Back to Volume
Paper: Multiple Regression Redshift Calibration for Clusters of Galaxies
Volume: 61, Astronomical Data Analysis Software and Systems III
Page: 263
Authors: Kalinkov, M.; Kuneva, I.; Valtchanov, I.
Abstract: A new procedure for calibration of distances to ACO (Abell et al.1989) clusters of galaxies has been developed. In the previous version of the Reference Catalog of ACO Clusters of Galaxies (Kalinkov & Kuneva 1992) an attempt has been made to compare various calibration schemes. For the Version 93 we have made some refinements. Many improvements from the early days of the photometric calibration have been made --- from Rowan-Robinson (1972), Corwin (1974), Kalinkov & Kuneva (1975), Mills Hoskins (1977) to more complicated --- Leir & van den Bergh (1977), Postman et al.(1985), Kalinkov Kuneva (1985, 1986, 1990), Scaramella et al.(1991), Zucca et al. (1993). It was shown that it is impossible to use the same calibration relation for northern (A) and southern (ACO) clusters of galaxies. Therefore the calibration have to be made separately for both catalogs. Moreover it is better if one could find relations for the 274 A-clusters, studied by the authors of ACO. We use the luminosity distance for H0=100km/s/Mpc and q0 = 0.5 and we have 1200 clusters with measured redshifts. The first step is to fit log(z) on m10 (magnitude of the tenth rank galaxy) for A-clusters and on m1, m3 and m10 for ACO clusters. The second step is to take into account the K-correction and the Scott effect (Postman et al.1985) with iterative process. To avoid the initial errors of the redshift estimates in A- and ACO catalogs we adopt Hubble's law for the apparent radial distribution of galaxies in clusters.
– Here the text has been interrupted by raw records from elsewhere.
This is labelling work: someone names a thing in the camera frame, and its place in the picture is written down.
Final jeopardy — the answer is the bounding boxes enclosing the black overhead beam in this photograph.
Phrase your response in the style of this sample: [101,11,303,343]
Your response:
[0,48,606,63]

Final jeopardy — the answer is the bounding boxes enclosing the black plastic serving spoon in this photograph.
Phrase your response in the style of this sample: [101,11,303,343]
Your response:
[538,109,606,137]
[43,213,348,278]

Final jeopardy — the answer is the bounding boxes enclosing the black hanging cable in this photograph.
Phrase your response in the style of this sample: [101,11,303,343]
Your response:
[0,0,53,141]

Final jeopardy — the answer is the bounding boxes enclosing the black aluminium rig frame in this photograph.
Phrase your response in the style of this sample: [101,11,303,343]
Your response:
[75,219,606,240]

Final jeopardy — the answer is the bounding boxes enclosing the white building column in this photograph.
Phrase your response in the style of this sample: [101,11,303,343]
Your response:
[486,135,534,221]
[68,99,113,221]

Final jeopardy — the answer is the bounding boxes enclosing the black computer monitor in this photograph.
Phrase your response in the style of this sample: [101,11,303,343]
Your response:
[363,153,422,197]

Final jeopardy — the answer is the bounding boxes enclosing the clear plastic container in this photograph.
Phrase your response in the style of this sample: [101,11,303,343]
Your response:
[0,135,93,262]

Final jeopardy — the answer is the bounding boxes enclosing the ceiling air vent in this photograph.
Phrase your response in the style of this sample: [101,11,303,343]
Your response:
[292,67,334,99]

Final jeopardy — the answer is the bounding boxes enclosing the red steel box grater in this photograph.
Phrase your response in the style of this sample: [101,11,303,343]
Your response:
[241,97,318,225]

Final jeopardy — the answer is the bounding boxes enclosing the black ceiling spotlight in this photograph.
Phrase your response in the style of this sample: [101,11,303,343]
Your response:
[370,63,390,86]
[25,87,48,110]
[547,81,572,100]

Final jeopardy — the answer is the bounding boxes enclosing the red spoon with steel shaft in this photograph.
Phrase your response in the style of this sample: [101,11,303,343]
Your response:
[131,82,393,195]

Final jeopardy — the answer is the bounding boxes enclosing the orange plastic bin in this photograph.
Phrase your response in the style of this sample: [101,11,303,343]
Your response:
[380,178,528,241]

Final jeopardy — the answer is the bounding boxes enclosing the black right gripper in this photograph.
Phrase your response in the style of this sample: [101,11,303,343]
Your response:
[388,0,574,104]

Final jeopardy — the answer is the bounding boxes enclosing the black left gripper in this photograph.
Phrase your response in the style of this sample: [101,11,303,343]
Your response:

This enable us to calculate a new cluster richness from preliminary redshift estimate. This is the third step. Further continues the study of the correlation matrix between log(z) and prospective predictors --- new richness groups, BM, RS and A types, radio and X-ray fluxes, apparent separations between the first three brightest galaxies, mean population (gal/sq.deg), Multiple linear as well as nonlinear regression estimators are found. Many clusters that deviate by more than 2.5 sigmas are rejected. Each case is examined for observational errors, substructuring, foreground and background. Some of the clusters are doubtful --- most probably they have to be excluded from the catalogs. The multiple regressions allow us to estimate redshift in the range 0.02 to 0.2 with an error of 7 percent.